Anyway, thinking in terms of AOS versus SOA at this point isn't going to help much, you have work to do before that comes into play. The first thing is to remove at least some of the random access from this update system. A common starting point is to “not” update the components within the above loop. The loop would simply run through the entity containers deleting any dead entities, inserting newly spawned entities, handling enable/disable flag changes etc. After that completes then the engine updates components per type in tight loops. Because the components are now updated per type, they can be stored in linear memory and iterated without the big cache misses. This puts some limitations on what can be done in components and when data is available but it's nice and consistent so folks quickly get used to it.
If you keep reducing random access like this by flattening the update you will eventually end up with something similar to an ECS. I literally made the step by step transition myself, remove more random access here and there until the resulting architecture was basically an ECS. Completing the transition would be converting the structures from AOS to SOA organization. To be clear, most games that use a CES style setup like the above would probably be fine without doing anything more than moving the components out to flat arrays. Most work is done in components and having them optimized is probably going to be enough for almost any type of game that is not trying to run thousands of entities. You can even multi-thread this to a degree either with shadow writes or by controlling which component updates run in parallel based on what data they read/write. Going to a full ECS thus may not be any great benefit for most people.

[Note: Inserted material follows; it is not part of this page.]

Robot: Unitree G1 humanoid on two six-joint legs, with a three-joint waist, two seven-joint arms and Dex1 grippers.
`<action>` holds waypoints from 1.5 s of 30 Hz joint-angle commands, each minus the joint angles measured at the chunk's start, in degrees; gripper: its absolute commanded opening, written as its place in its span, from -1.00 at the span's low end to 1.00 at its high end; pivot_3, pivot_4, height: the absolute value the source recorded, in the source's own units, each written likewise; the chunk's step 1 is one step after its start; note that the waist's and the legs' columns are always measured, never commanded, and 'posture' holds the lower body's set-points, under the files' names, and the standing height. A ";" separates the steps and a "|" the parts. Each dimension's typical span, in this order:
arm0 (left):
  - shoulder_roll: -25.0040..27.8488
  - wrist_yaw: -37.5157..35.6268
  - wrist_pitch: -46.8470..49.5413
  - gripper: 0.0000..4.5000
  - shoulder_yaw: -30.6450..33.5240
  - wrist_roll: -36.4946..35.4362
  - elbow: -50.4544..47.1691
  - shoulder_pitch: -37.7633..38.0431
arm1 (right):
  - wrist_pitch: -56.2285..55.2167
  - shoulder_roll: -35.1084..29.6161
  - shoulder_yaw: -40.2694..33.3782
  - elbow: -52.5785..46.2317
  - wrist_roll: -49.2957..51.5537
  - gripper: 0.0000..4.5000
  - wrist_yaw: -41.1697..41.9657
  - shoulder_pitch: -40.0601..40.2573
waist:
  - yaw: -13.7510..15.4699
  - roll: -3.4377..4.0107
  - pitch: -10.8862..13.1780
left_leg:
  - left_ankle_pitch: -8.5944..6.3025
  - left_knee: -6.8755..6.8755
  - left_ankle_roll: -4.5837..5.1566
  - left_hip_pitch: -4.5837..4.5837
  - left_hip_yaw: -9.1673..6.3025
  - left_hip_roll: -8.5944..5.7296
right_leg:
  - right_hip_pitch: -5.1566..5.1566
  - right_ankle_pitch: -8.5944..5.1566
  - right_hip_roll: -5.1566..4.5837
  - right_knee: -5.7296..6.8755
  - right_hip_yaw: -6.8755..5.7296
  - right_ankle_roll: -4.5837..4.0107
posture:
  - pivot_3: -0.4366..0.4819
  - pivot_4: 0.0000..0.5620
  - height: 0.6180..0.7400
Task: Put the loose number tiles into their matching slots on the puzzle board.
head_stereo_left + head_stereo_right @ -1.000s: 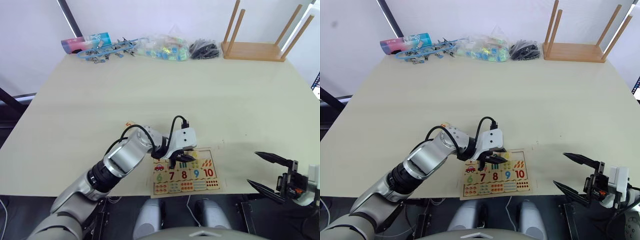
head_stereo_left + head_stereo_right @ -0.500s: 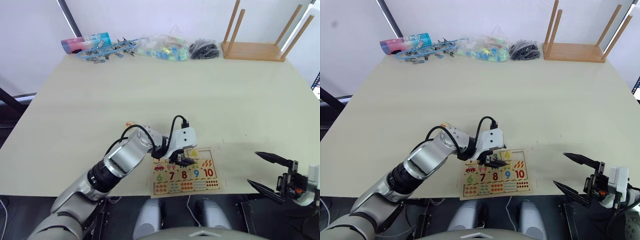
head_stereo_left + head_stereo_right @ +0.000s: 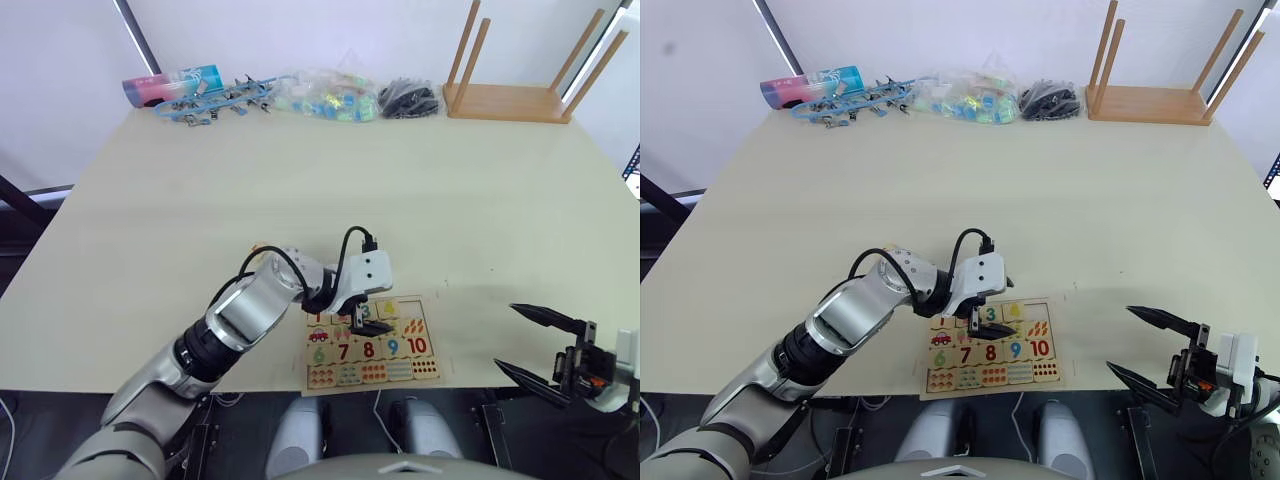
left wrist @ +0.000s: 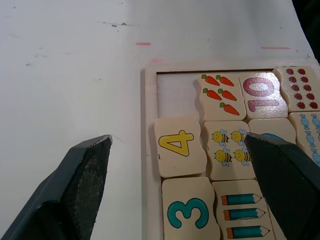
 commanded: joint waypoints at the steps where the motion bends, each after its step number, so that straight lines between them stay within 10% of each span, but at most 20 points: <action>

The place where fixing the update loop breaks down and the transition to SOA becomes more important is when you start adding AI to the game. Most entity AI requires the ability to reason about it's surroundings, i.e. looking at other entities. The simple case is for an enemy to look at the entities around it and figure out which one is closest. It needs to look at the positions of all the surrounding entities. Unfortunately spatial coherence and memory coherence rarely have anything to do with each other and as such, entity reasoning becomes the next big challenge for memory problems. Moving the entity data to SOA is not a great help for this but it does at least increase the chances of several entities of interest being in the same cache lines. There are other solutions that build on this but at this point it doesn't really matter if you are using unoptimized CES or full blown ECS, it's a completely different problem and the organizing architecture is of little help here.
Hopefully the pedantic breakdown starting at a higher level is helpful.